- Born: 1957 (age 68–69) Wenzhou, Zhejiang, China
- Occupation: Writer
- Writing career
- Genres: Literary fiction, novel, novella, short story
- Notable works: Where Waters Meet A Single Swallow Gold Mountain Blues Aftershock
- Website: zhanglingwriter.com

= Zhang Ling (author) =

Chinese writer

Ling Zhang (Zhang Ling / 张翎; born 1957) is a Chinese former audiologist and writer residing in Toronto, Canada. She was born in Wenzhou, with ancestral roots in Cangnan, China and moved to Canada in 1986 to pursue her MA in English at University of Calgary. She obtained her second MA degree in Communication disorders at the University of Cincinnati. In the mid-1990s, while working as a clinical audiologist, she started writing and publishing fictional works in Chinese. Since then, she has published ten novels and numerous collections of novellas and short stories.

Ling Zhang has won the Author of the Year Prize of Chinese Media Literature Awards, the Grand Prize of Overseas Chinese Literary Awards, and the Cao Xueqing Chinese Literary Prize. She was also short-listed for Dream of the Red Chamber Award.

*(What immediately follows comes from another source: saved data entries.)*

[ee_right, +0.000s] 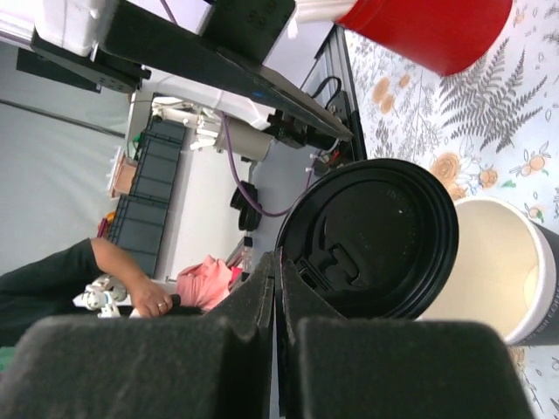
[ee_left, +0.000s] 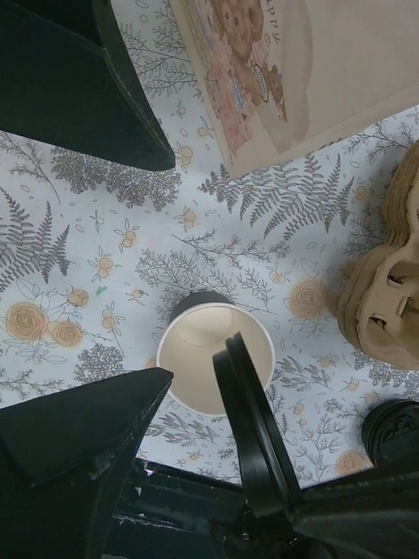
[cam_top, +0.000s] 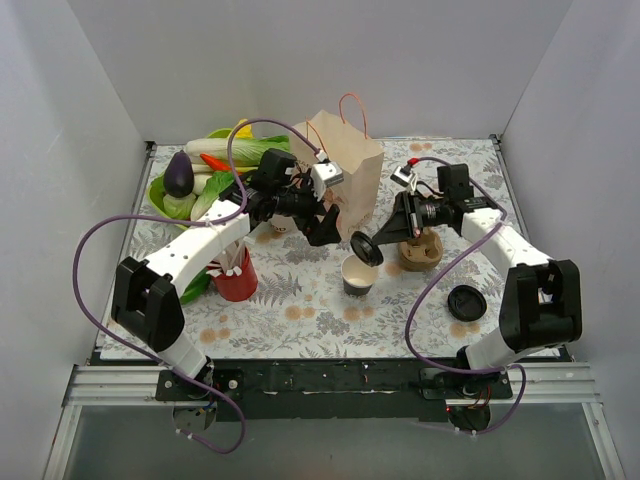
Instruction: Pack the takeout coffee
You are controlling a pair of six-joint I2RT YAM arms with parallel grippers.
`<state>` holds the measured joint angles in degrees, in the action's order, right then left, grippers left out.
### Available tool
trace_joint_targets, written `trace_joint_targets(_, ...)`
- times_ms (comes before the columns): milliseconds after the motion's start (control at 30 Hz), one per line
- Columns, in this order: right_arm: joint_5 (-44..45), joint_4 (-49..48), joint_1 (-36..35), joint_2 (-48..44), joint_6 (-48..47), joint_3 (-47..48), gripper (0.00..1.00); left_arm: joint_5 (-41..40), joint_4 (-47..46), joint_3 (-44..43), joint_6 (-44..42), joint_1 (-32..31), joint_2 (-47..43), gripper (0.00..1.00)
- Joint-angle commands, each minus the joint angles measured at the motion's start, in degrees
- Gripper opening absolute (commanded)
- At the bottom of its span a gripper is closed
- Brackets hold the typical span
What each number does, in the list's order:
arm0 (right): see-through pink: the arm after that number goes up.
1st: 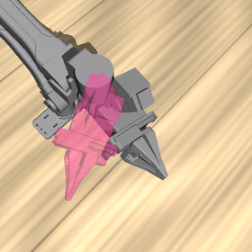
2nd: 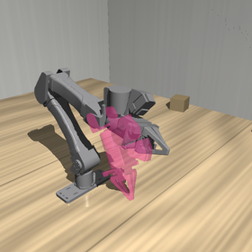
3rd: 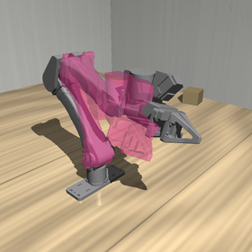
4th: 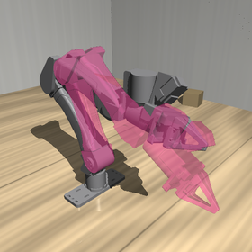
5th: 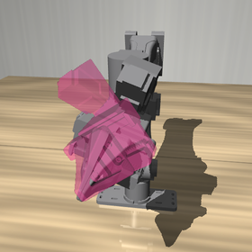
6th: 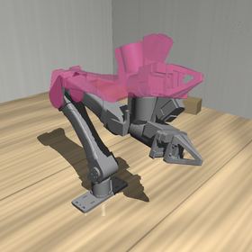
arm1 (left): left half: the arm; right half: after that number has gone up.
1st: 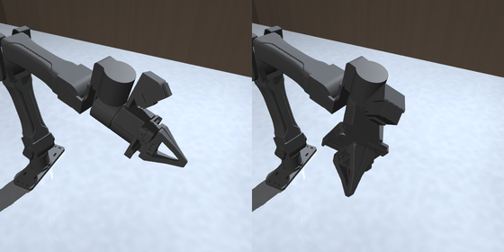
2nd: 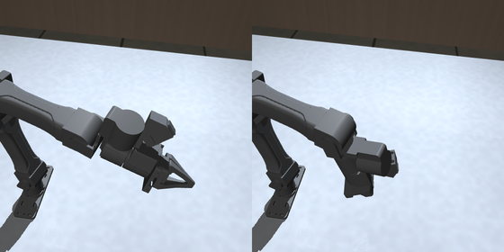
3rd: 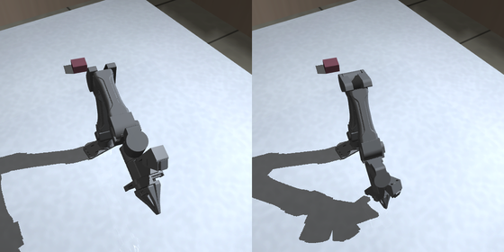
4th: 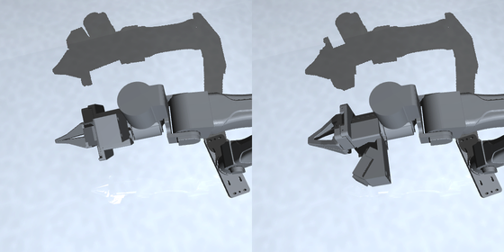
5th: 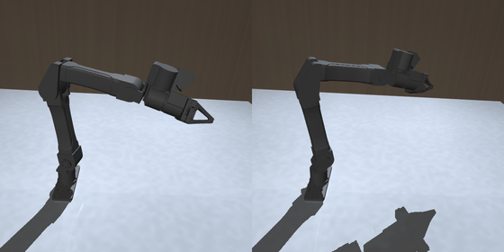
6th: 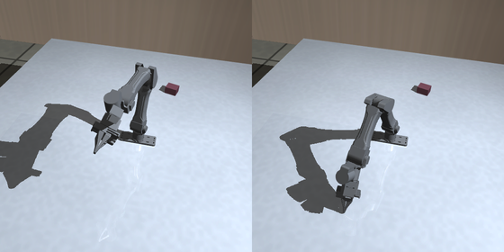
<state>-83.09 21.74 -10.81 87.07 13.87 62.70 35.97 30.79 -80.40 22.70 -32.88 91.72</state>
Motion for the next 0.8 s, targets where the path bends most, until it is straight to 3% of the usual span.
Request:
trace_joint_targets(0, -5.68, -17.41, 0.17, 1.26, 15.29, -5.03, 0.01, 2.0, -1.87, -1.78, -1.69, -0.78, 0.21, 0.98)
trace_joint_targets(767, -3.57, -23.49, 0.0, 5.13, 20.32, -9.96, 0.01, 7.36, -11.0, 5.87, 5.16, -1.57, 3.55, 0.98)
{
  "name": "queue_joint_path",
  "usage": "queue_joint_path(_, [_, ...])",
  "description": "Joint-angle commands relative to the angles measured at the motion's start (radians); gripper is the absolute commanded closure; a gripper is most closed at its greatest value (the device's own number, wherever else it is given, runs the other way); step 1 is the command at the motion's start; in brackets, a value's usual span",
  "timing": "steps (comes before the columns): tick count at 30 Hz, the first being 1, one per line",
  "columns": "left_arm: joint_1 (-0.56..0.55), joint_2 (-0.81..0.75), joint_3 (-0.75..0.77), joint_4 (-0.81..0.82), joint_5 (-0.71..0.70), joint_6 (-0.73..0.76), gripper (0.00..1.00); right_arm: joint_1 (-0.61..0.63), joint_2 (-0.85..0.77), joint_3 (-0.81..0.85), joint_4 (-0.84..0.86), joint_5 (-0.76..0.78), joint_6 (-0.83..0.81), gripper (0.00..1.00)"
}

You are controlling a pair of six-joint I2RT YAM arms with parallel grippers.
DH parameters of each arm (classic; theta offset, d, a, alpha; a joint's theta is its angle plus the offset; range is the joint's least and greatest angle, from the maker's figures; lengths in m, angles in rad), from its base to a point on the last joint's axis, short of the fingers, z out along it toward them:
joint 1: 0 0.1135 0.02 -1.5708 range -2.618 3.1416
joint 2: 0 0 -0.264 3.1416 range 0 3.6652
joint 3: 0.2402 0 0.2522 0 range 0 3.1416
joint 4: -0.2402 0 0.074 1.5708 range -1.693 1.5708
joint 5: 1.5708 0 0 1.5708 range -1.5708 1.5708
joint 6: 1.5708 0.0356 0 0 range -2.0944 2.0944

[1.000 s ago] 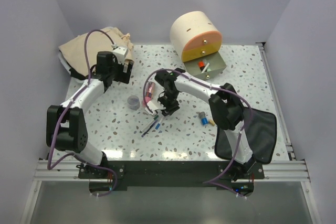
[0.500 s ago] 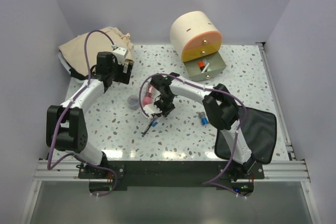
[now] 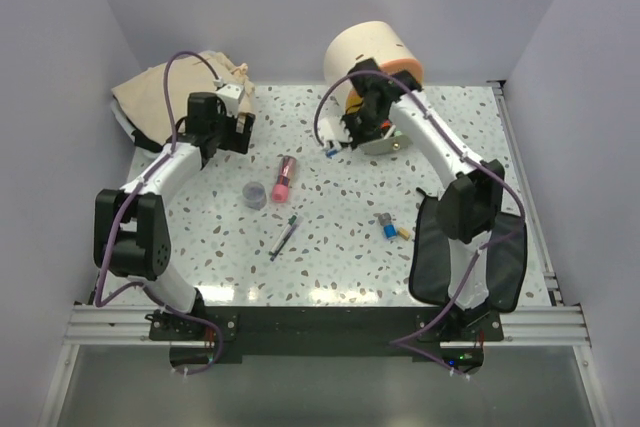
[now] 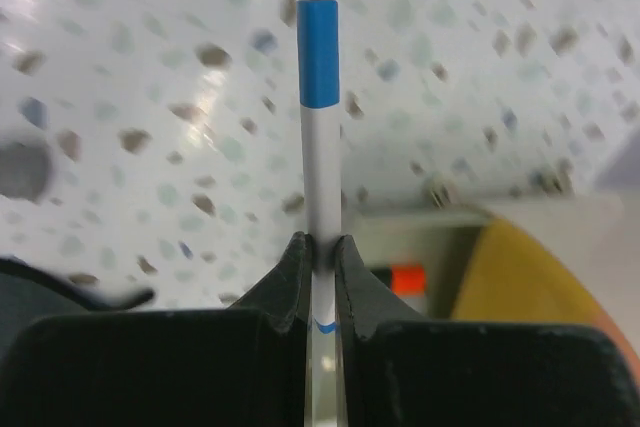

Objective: Sort the stationery into containers
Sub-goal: Place the pen in the drawer.

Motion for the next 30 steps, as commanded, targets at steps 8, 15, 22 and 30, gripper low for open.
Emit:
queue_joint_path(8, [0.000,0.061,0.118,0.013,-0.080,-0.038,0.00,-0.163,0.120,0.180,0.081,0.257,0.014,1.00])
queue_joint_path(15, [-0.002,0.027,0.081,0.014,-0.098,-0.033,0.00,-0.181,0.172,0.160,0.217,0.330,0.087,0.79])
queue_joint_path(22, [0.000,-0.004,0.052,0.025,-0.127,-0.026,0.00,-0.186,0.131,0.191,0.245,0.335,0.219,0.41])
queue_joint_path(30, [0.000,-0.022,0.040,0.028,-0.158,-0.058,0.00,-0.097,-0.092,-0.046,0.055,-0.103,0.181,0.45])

In 2009, Zhang's novella Aftershock, about the survival of the horrific 1976 Tangshan earthquake, was made into China's first IMAX movie, Aftershock, directed by Feng Xiaogang. This movie became the greatest box office success at the time and has grossed more than US$100 million at the Chinese box office. According to The Wall Street Journal, Aftershock opens the IMAX market to Chinese films. ABC News also mentions that Aftershock becomes the highest-grossing film in China.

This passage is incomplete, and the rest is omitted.